Australia’s decades-long battle to acquire a new French-designed attack submarine to replace its aging Collins class fleet bears all the hallmarks of a bureaucratic boondoggle.
The Attack-class submarine project, initially estimated to cost A$20 billion to A$25 billion (US$15.6 billion to US$19.5 billion at the current exchange rate), had by 2016 doubled to A$50 billion, and almost doubled again to A$90 billion by February last year.
Because of delays, the French-led Naval Group consortium would not begin cutting steel on the first submarine until 2024, which means the first vessel would not be operational until after 2030 — and the last of the fleet of 12 not until almost 2060.
Australia cannot afford to wait decades for new submarines. The threat from China has markedly increased since the project’s inception, a fact the Canberra government acknowledged in a recent defense review, which stated that China’s rapid and stealthy military buildup means that time is no longer on Australia’s side.
Following months of speculation, including indications from government sources that it might walk away from the deal, the Australian government on Monday confirmed it had reached an “agreement in principle” with Naval Group. However, it is only an agreement to sign the deal, and the project still has many powerful critics who believe it is too expensive and the submarines would be obsolete by the time they enter service.
The issue has become a scandal in Australia, the result of prevarication and bureaucratic inertia by multiple governments. It is a story all-too familiar to Taiwanese, who have watched impotently as multiple administrations squandered precious time and money, before the current government bit the bullet and launched an indigenous submarine program.
Known as the Haichang Project, the project is to build eight domestically produced submarines at an estimated cost of more than US$16 billion, with the first vessel scheduled for completion by 2025. Despite Taiwan’s lack of submarine-building experience, the program appears to be progressing well and construction of the first vessel is under way.
This raises the question of whether Taiwan might be able to tempt Australia to come on board its submarine program, should the French deal collapse. This is not as outlandish as it might seem for several reasons:
Canberra would not be able to turn to the US for assistance, since the US submarine industry is already operating at full capacity as it seeks to level the playing field with China, which has been churning out subs like sausages over the past decade and a half.
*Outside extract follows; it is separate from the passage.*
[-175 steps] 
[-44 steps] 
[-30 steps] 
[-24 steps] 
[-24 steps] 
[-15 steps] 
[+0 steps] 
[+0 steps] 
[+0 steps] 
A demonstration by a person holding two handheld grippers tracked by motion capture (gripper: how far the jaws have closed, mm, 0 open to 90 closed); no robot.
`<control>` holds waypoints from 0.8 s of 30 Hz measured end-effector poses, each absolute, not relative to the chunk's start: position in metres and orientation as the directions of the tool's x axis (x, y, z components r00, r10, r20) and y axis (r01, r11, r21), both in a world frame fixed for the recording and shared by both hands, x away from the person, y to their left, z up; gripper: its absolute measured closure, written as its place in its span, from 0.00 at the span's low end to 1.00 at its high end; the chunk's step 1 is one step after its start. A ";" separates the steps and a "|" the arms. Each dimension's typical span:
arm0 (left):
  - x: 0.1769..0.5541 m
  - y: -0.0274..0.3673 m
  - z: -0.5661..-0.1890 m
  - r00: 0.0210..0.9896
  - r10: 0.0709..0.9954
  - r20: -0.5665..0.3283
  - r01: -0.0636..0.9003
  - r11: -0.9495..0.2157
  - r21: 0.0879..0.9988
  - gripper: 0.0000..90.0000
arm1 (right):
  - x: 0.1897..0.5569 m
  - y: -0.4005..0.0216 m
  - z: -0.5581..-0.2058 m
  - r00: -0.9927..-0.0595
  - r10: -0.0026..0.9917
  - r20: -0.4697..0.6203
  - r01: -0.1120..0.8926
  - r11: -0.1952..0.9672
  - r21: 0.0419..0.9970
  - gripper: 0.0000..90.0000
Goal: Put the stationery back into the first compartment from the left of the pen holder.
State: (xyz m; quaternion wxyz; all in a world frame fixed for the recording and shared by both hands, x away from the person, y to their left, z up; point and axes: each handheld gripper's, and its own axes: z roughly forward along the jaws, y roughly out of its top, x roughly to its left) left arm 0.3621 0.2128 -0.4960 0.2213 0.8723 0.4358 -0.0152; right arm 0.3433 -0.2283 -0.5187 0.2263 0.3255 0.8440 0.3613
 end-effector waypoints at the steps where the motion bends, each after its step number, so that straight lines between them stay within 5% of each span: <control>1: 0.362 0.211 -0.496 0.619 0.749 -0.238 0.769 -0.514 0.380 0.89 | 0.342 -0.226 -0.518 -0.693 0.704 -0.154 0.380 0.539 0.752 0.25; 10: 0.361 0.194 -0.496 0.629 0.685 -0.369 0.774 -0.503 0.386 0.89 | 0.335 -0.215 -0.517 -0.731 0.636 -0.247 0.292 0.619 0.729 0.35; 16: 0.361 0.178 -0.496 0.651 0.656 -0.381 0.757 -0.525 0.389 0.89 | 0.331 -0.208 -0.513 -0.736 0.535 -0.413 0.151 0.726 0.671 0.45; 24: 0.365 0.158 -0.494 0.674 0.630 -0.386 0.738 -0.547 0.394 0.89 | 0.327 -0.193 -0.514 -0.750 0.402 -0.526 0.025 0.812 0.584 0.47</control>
Despite the UK’s BAE Systems having a proven design with its Astute-class hunter-killer submarine, they are nuclear-powered and Australian law prohibits the operation of nuclear reactors.
Taiwan, on the other hand, is building essentially the same type of vessel that Australia is seeking: a modern, diesel-electric-powered attack submarine. While the specifications differ — Australia’s submarines would be larger, heavier and built to endure longer missions — it could be argued that the gravity of the threat from China necessitates some compromise on capability.
Spreading the cost of the program over a larger number of hulls would significantly reduce the unit cost of each boat, benefiting both nations. Taiwan would also benefit from Australia’s experience in submarine construction, and working together on a common submarine could provide a springboard for closer cooperation between the two nations’ navies.
Taiwan should extend an invitation to Australia to inspect its submarine program, and evaluate the design for suitability and adaptation to meet the Royal Australian Navy’s requirements. The icing on the cake is that Australia would be purchasing, not selling, military equipment from Taiwan — ensuring that Canberra was in complete compliance with Beijing’s precious “one China” policy, while strengthening military ties with a friendly neighbor.